What the task requires:
Sort through the data and copy the lines holding the word "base".

Collected data:
■ ■ ■ ■ ■ ■ ■

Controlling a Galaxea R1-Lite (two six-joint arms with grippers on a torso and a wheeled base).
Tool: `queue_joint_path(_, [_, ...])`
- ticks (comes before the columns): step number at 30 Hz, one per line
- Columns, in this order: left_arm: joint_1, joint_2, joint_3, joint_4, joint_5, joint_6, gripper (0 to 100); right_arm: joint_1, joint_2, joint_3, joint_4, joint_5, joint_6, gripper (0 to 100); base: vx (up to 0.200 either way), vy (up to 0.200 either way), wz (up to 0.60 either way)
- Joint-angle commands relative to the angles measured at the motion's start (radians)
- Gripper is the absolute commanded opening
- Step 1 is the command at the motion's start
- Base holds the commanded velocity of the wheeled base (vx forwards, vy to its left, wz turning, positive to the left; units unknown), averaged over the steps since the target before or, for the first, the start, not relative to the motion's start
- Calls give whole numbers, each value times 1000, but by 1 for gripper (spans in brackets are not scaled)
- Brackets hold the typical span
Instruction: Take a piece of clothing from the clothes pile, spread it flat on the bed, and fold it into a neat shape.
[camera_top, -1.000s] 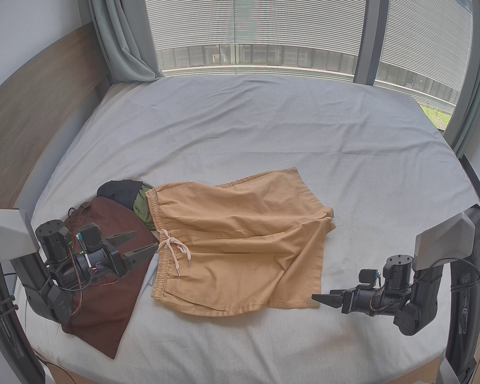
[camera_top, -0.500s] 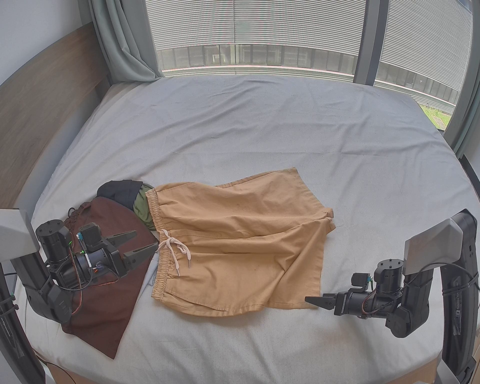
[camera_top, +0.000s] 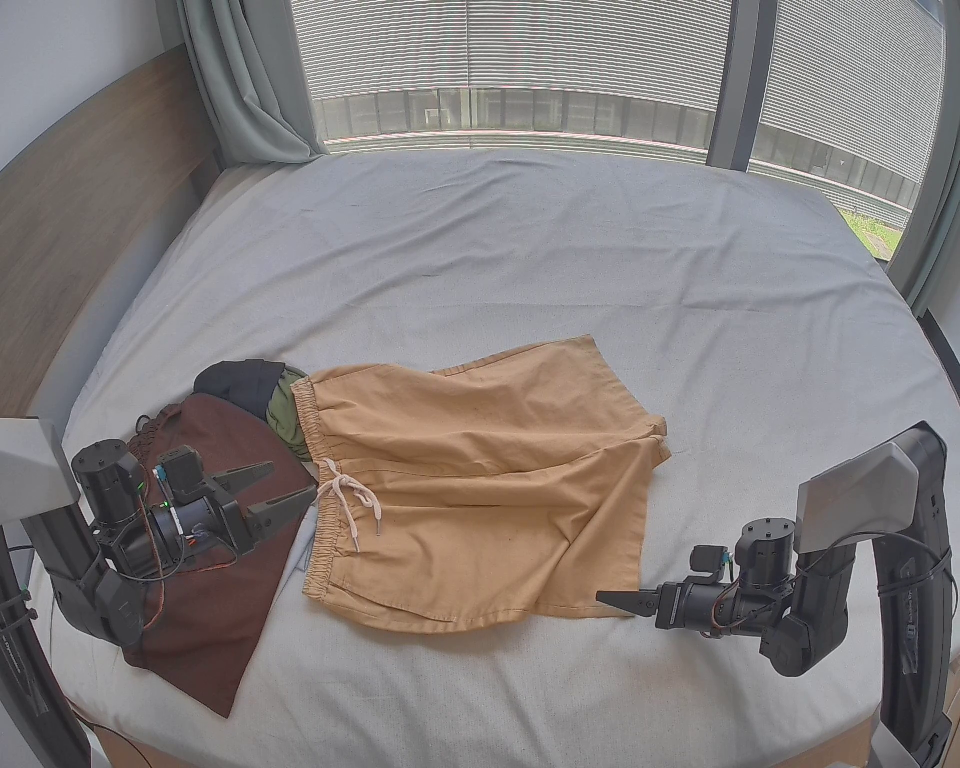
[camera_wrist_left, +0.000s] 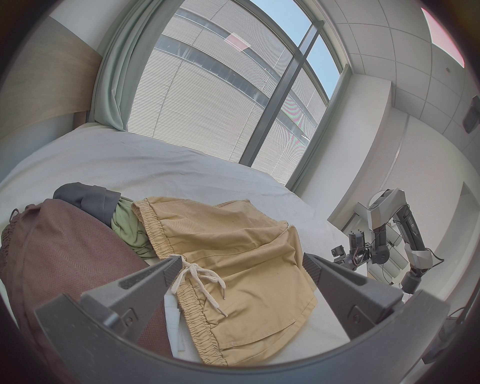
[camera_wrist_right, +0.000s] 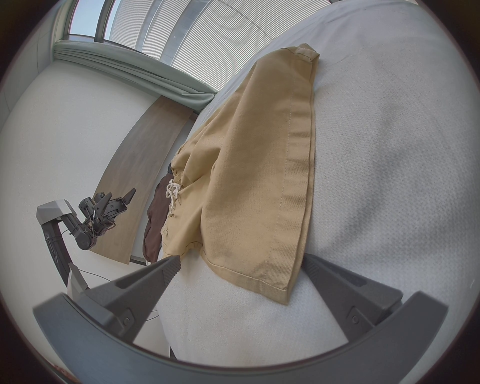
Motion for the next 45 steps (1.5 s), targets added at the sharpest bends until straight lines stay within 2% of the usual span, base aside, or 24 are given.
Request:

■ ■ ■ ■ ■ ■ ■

Response:
Controlling a Galaxea R1-Lite (two six-joint arms with grippers on a torso and a wheeled base).
- Columns, in this order: left_arm: joint_1, joint_2, joint_3, joint_4, joint_5, joint_6, gripper (0 to 100); right_arm: joint_1, joint_2, joint_3, joint_4, joint_5, joint_6, gripper (0 to 100); base: vx (up to 0.200 either way), vy (up to 0.200 either way), wz (up to 0.60 either way)
- Base holds the commanded velocity of the wheeled base (vx forwards, vy to its left, wz turning, positive to the left; units unknown), averaged over the steps since the target before or, for the first, the start, not relative to the motion's start
Motion for the next 45 steps (1.5 s), targets added at the sharpest bends until straight lines stay within 2% of the usual span, base aside, or 24 are given.

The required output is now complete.